Stigers’ role is similar. With the retirement this January of iconic president Joe Sheridan retired after 48 years, Mike Stigers joined the co-op in June 2023, bringing with him a new leadership perspective to a company whose retailers amassed $19.6 billion in sales last year.

Perhaps the first clue about the future came in August when he brought in John Jantson as interim chief information officer, replacing the popular Cheryl Williams, who had been with Wakefern for 22 years. Jantson and Stigers worked together at Supervalu and UNFI for three years.

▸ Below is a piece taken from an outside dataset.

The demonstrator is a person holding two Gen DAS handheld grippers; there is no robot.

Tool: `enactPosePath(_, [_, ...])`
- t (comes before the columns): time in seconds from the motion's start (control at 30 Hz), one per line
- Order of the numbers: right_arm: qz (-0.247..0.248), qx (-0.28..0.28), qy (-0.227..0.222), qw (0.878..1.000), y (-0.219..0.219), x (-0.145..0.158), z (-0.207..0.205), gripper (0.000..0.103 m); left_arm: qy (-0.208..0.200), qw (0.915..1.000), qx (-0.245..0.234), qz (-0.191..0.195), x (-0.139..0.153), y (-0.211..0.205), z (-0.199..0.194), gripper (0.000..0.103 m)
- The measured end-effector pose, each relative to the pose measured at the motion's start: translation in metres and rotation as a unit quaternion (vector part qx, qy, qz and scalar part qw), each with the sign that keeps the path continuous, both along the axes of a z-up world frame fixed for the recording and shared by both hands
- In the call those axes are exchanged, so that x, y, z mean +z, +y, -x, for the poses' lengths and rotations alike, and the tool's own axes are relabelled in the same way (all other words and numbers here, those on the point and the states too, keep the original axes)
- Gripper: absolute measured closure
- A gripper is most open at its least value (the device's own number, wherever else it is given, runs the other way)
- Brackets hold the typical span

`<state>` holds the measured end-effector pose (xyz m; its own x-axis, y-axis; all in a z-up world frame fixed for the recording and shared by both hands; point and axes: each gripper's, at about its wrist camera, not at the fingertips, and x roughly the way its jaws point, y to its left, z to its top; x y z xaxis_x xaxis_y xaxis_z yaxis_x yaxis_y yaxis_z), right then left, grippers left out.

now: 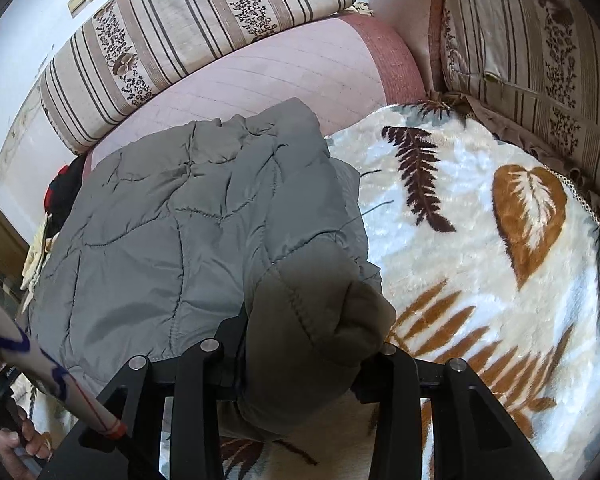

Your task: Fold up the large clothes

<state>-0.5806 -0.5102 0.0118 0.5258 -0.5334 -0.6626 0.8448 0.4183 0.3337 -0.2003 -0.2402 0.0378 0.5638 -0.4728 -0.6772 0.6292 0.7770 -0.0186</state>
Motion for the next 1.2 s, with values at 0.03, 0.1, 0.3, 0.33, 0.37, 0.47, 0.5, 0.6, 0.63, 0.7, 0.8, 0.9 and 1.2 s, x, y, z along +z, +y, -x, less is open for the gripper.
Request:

A week after Harris, Henig and Mayo exited, Wakefern announced that industry veteran Darren Caudill would be joining the company in the newly created position of chief sales officer. As was the case with Jantson, Caudill and Stigers worked together at Supervalu and UNFI for a decade, most recently at its Minnesota-based Cub Foods unit, where Stigers was chief executive and Caudill was senior VP-sales, merchandising and marketing. Prior to his stint at Supervalu/ UNFI, Caudill spent more than 30 years with Kroger.

In talking to about a dozen sources including Wakefern associates, member/owners and vendors, most mentioned that Wakefern internally functioned with too many silos, a system that made it harder to create cohesion and maximize communication among team members. “As the entire grocery business has become more complex, it seemed that many people operated in their own lanes. I’ve been calling on Wakefern for more than 30 years and there’s much more of a bureaucracy than there ever was,” said a New Jersey-based vendor.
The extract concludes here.